Vaccines:  Who Makes Them, and What's in Them?

The Dangers of Smallpox Vaccination

Compiled by Gary Krasner

The public is now getting lots of medical propaganda about the eradication of smallpox through vaccination.  But in fact, the consensus among leading medical historians that have studied the question have maintained that the eradication of the zymotic, or "filth" diseases, like cholera, dysentery, typhus, plague, in the past that are popularly attributed to mass vaccination campaigns, had actually been due to improvements in diet, hygiene, sanitary measures, non-medical public health laws, and to a host of new non-medical technologies, like refrigeration, faster transportation, removing horse manure from cities, and the like (McKinlay, 1977;  McKeown, 1979;  Moberg & Cohen, 1991;  Oppenheimer, 1992;  Dubos, 1959).

The CDC reported (Morbidity and Mortality Weekly Report, July 30, 1999, 48:621-628) that improvements in sanitation, water quality, hygiene had been the most important factors in control of infectious diseases in the past century.  Although vaccines were mentioned, they were not included among the major factors.

One of the conclusions in Thomas McKeown's seminal work, The Modern Rise of Populations (1976, also endorsed by a Lancet editorial, 2/1/75), was that the decline in mortality in the 18th and 19th centuries was essentially due to the reduction in deaths from infectious diseases, and that it was not the result of immunizations.  Similar studies by scholars John & Sonia McKinlay (1977) shows that almost all the increase in human lifespan since the year 1900 is due to reductions in infectious disease, with medical intervention (of all kinds) accounting for only about 3 percent of that reduction.  According to World Health Statistics Annual, 1973-76, Vol.2, "there has been a steady decline of infectious diseases in most developing countries regardless of the percentage of immunizations administered in these countries."

Before health agencies and schools of public health were completely taken over by allopathic medicine, the great legacy of the sanitary reformers -- Max von Penttenkofer, James T. Briggs, Dr. John Snow, Edwin Chadwick, Florence Nightingale, Dr. Southwood Smith -- was that they were able to eradicate cholera, yellow fever, tuberculosis, typhus, typhoid, scarlet fever, diptheria, whooping cough, measles, and the bubonic plague long before vaccinations were developed or routinely used. 

Not only had poor sanitation and nutrition lain the foundation for disease, it was also compulsory smallpox vaccination campaigns in the late 19th and early 20th centuries that played a major role in decimating the populations of Japan (48,000 deaths), England & Wales (44,840 deaths, after 97 percent of the population had been vaccinated), Scotland, Ireland, Sweden, Switzerland, Holland, Italy, India (3 million -- all vaccinated), Australia, Germany (124,000 deaths), Prussia (69,000 deaths -- all re-vaccinated), and the Philippines.  The epidemics ended in cities where smallpox vaccinations were either discontinued or never begun, and also after sanitary reforms were instituted (most notably in Munich -- 1880, Leicester -- 1878, Barcelona -- 1804, Alicante -- 1827, India -- 1906, etc.).

In many nations, mortalities from smallpox hadn't begun to decline until the citizenry revolted against compulsory smallpox vaccination laws.  For example, the town of Leicester from 1878 to 1898 stood in stark contrast to the rest of England, where thousands were dying from the aggressive half-century-old government mandatory immunization campaigns.

By 1907, the Vaccination Acts of England were repealed, with the help of some of the world's preeminent scientists who had turned staunchly against vaccination:  Alfred Russell Wallace (one of the founders of modern evolutionary biology and zoogeography, and co-discoverer with Charles Darwin of the Theory of Natural Selection), Charles Creighton (Britain's most learned epidemiologist and medical historian), William Farr (epidemiologist and medical statistician, first to describe how seasonal epidemics rise and fall -- known today as Farr's Law"), and the renowned Dr.

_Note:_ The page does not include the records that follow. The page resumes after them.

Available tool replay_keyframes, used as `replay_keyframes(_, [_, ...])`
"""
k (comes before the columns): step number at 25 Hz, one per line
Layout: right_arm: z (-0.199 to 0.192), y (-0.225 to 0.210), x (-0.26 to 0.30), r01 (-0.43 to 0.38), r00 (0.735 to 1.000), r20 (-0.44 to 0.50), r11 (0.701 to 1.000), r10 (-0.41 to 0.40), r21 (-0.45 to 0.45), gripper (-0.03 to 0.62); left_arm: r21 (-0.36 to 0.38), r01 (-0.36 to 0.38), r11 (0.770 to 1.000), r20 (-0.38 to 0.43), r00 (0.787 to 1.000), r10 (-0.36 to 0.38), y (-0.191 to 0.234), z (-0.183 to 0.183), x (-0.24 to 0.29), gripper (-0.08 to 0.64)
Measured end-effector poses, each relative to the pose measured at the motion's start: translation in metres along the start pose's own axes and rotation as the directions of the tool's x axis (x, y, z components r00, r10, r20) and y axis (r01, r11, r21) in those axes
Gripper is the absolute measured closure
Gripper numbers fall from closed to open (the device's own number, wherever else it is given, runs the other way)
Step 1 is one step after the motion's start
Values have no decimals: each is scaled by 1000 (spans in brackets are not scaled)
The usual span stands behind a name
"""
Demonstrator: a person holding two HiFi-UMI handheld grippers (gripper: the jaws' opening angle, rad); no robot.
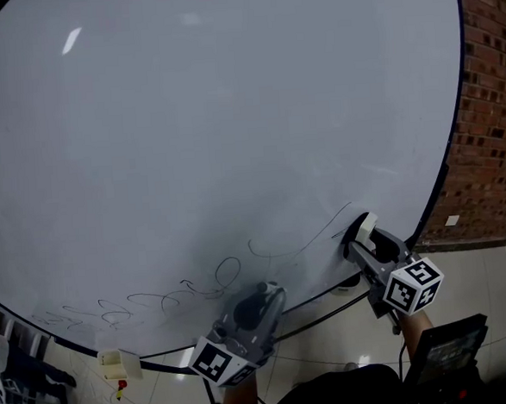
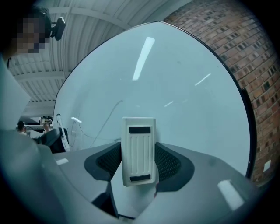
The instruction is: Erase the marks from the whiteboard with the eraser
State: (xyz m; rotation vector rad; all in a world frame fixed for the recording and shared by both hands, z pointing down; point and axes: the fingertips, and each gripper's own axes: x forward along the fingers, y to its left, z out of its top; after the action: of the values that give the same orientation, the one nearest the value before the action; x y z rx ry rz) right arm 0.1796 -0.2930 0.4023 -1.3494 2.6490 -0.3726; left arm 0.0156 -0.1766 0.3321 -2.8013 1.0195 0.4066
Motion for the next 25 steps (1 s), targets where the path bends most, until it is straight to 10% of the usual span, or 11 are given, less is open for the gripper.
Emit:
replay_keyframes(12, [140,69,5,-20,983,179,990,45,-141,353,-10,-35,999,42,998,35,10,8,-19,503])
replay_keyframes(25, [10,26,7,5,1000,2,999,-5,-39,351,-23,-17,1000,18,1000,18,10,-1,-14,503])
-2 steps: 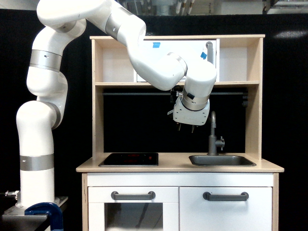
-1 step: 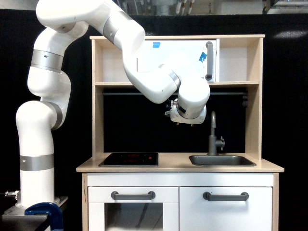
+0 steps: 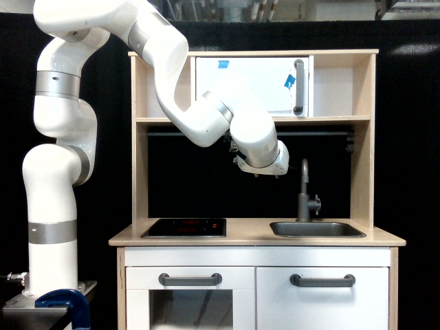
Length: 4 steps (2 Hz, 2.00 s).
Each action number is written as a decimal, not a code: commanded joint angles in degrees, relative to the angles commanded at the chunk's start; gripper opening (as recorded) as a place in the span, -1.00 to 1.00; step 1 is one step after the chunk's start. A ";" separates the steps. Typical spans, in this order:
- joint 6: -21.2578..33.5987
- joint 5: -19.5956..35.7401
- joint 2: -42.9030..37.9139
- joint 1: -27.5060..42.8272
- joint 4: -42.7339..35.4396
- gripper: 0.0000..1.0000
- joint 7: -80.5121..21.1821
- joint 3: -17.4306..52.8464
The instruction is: Open the oven door
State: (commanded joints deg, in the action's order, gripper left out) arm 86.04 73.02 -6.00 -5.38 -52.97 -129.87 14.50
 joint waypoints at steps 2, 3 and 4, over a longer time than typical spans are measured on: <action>0.32 0.01 -1.79 -0.39 -1.75 1.00 -0.14 -1.60; 0.09 0.15 -2.68 -1.51 -2.24 1.00 -0.50 -2.87; 1.77 -0.13 1.47 -1.21 -10.94 1.00 12.36 -4.62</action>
State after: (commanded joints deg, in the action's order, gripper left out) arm 87.82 72.89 -4.54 -6.59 -63.91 -117.51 9.88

Edgar M. Crookshank, Professor of Bacteriology and Comparative Pathology in King's College, London, and author of the scathing scientific critique of vaccination, The History and Pathology of Vaccination (1889).  But before the law was amended in 1898 to include a conscientious exemption clause, an average of 2,000 parents per year were jailed and prosecuted-some repeatedly -- for resisting vaccination.  Large numbers went to prison in default of paying fines.  Hundreds had their homes and possessions seized.

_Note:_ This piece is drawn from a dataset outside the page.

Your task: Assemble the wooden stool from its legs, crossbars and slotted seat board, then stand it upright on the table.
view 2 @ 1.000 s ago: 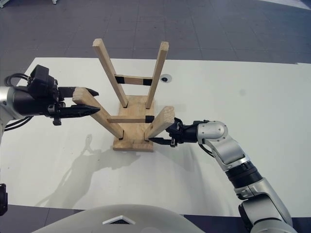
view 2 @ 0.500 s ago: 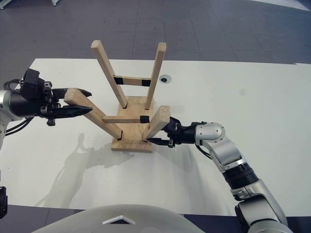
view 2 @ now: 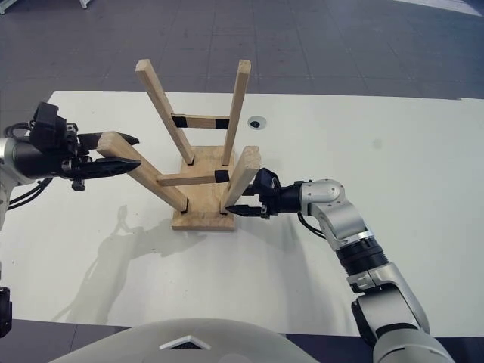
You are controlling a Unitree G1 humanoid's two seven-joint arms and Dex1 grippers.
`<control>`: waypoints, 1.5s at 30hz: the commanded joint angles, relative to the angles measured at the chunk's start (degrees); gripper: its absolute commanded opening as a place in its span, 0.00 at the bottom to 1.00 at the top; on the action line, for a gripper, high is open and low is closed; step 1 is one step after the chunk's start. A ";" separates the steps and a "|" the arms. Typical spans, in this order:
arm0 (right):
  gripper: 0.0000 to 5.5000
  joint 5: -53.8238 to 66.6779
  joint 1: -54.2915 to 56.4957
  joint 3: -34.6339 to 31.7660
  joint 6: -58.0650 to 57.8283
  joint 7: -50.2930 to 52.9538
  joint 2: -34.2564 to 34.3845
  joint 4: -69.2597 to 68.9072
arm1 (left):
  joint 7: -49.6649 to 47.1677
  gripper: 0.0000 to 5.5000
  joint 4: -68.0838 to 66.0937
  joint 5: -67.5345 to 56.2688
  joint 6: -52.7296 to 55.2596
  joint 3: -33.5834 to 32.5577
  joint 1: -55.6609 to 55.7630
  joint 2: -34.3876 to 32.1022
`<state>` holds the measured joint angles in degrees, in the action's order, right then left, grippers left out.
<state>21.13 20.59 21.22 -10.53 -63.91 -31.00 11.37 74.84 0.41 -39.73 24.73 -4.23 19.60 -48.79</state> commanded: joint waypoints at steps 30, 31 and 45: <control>0.37 -5.35 -4.13 -0.43 -5.39 -0.74 -0.81 12.80 | -2.25 0.39 -3.77 8.57 -3.63 3.56 6.25 0.12; 0.37 -5.38 -4.14 -0.18 -5.57 -0.83 -0.82 11.95 | -2.73 0.39 -2.71 8.48 -3.21 3.54 6.74 0.38; 0.37 -9.91 -3.80 5.35 -11.89 2.37 -2.61 4.22 | -10.82 0.39 10.19 7.82 9.81 6.87 13.73 5.71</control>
<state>19.87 20.86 19.66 -14.08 -63.22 -32.61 10.75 68.27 8.79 -32.87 33.62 2.46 31.47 -44.53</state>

By 1919, England and Wales had become one of the least vaccinated countries, and had only 28 deaths from smallpox, out of a population of 37.8 million people.  By contrast, during that same year, out of a population of 10 million -- all triply vaccinated over the prior 6 years -- the Philippine Islands registered 47,368 deaths from smallpox.  The epidemic came after the culmination of a ruthless 15-year compulsory vaccination campaign by the U.S., in which the native population -- young and old -- were forcibly vaccinated (several times), literally against their will.  In a speech condemning the smallpox vaccine reprinted in the Congressional Record of 12/21/37, William Howard Hay, M.D. said, "... the Philippines suffered the worst attack of smallpox, the worst epidemic three times over, that had ever occurred in the history of the islands, and it was almost three times as fatal.  The death rate ran as high as 60 percent in certain areas, where formerly it had been 10 and 15 percent."  In the province of Rizal, for example, smallpox mortalities increased from an average 3 percent (before vaccination) to 67 percent during 1918 and 1919.  All told, after 10 years (1911-1920) of a compulsory U.S. program which administered 25 million vaccinations to the Philippine population of 10 million, there had been 170,000 cases, and more than 75,000 deaths from smallpox.

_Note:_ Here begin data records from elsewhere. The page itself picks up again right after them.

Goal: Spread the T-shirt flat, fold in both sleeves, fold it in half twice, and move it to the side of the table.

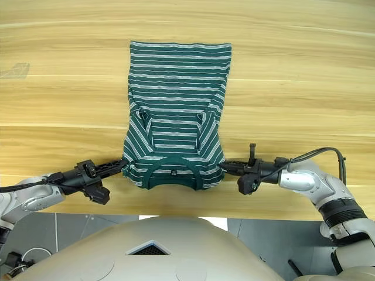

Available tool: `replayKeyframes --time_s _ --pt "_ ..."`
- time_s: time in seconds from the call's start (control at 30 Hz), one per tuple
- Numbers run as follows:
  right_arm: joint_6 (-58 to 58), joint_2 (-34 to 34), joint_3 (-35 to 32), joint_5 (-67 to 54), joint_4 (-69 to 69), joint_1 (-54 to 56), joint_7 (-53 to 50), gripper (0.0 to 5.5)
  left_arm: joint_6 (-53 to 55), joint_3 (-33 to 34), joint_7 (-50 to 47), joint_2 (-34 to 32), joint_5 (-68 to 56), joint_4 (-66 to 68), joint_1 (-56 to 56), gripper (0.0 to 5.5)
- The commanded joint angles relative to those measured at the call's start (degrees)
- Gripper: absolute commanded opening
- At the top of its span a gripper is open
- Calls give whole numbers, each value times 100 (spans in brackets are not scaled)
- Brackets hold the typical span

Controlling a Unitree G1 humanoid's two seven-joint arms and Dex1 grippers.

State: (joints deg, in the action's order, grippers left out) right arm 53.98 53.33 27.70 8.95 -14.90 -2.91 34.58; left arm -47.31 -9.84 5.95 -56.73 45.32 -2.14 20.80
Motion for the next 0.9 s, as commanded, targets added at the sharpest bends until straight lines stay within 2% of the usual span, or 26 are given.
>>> replayKeyframes --time_s 0.03,0.17,0.27,0.6,0.77,0.9 --pt "-2213 567 -36 -2095 1439 -402 1252 1 1257 676 1471 -541 -2279 -873 595 0" --pt "-3803 1171 -392 -3626 2654 -826 2144 1 2193 1464 2524 -795 -3955 -1830 1185 0" --pt "-4447 1218 -648 -4084 3108 -1070 2432 1 2626 1629 2940 -653 -4629 -2365 1270 0" --pt "-4966 979 -1277 -3819 3244 -1353 2946 1 3241 1436 3720 -242 -4531 -3235 2124 0" --pt "-5049 958 -2192 -4150 3433 -1969 2931 1 3205 1980 3819 105 -4521 -3461 2900 0" --pt "-5110 899 -2676 -4150 3827 -2560 2946 1 3146 2232 4017 305 -4399 -3875 3491 0"
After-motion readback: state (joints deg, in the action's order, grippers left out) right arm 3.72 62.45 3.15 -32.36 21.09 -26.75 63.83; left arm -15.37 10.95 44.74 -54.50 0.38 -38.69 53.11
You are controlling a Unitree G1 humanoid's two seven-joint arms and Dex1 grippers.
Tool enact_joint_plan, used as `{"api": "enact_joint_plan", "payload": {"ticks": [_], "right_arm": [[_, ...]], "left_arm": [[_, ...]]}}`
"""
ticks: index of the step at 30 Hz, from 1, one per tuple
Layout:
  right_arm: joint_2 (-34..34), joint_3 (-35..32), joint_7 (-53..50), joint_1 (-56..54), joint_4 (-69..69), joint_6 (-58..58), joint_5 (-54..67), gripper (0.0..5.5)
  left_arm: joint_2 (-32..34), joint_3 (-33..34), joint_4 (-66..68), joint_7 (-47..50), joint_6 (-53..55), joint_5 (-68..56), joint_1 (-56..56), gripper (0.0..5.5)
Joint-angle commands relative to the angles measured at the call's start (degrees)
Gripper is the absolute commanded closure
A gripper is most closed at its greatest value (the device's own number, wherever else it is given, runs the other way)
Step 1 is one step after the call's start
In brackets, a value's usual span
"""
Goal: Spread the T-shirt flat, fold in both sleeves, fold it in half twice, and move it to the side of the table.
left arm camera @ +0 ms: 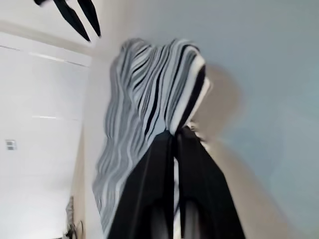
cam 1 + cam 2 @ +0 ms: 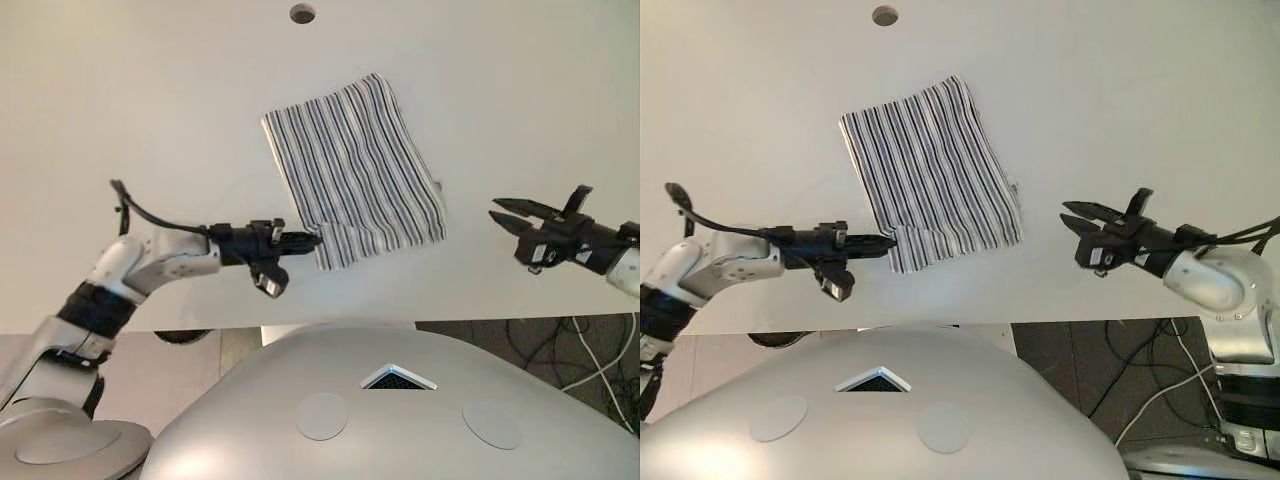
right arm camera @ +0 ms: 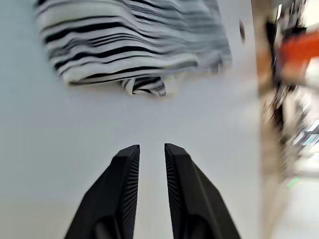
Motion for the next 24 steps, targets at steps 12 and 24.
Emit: {"api": "enact_joint_plan", "payload": {"ticks": [12, 24], "right_arm": [[0.9, 17.3, -36.4, -23.1, 11.1, -24.7, -48.6, 3.34], [0.8, 32.6, -39.8, -29.1, 7.8, -20.2, -52.5, 3.34]], "left_arm": [[7.1, 2.6, 1.7, 0.4, 0.1, 11.9, 6.5, 5.50], [5.0, 2.0, 0.8, 0.4, 0.1, 12.5, 5.2, 5.50]]}}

Inducing the public to clamor for smallpox vaccines for every American will lead to a repeat of the aforementioned tragic events.  In many additional examples, cases the sickness, injuries and deaths commonly attributed to the microbe were actually due, wholly or in part, to the poisoning effects of vaccination campaigns:  from the worldwide influenza epidemic of 1918-19 that killed 20 million following the administration of anti-typhoid inoculations, to the 1976 Swine flu "epidemic" (among hogs!) that permanently crippled a "meager" few thousand Americans with Guillain-Barré syndrome following an ill-advised national vaccination program.  Paralytic diseases have been recorded hundreds of years ago.  But epidemic numbers hadn't appeared until the latter part of the 19th century, right after compulsory smallpox vaccination was instituted.


The True History Of Smallpox

By Ian Sinclair

In England, compulsory vaccination against smallpox was first introduced in 1852, yet in the period 1857 to 1859, a smallpox epidemic killed 14,244 people.  In 1863 to 1865, a second epidemic claimed 20,059 lives.  In 1867, a more stringent compulsory vaccination law was passed and those who evaded vaccination were prosecuted.  After an intensive four-year effort to vaccinate the entire population between the ages of 2 and 50, the Chief Medical Officer of England announced in May 1871 that 97.5 percent had been vaccinated.  In the following year, 1872, England experienced its worst-ever smallpox epidemic, which claimed 44,840 lives.  Between 1871 and 1880, during the period of compulsory vaccination, the death rate from smallpox leapt from 28 to 46 per 100,000 population.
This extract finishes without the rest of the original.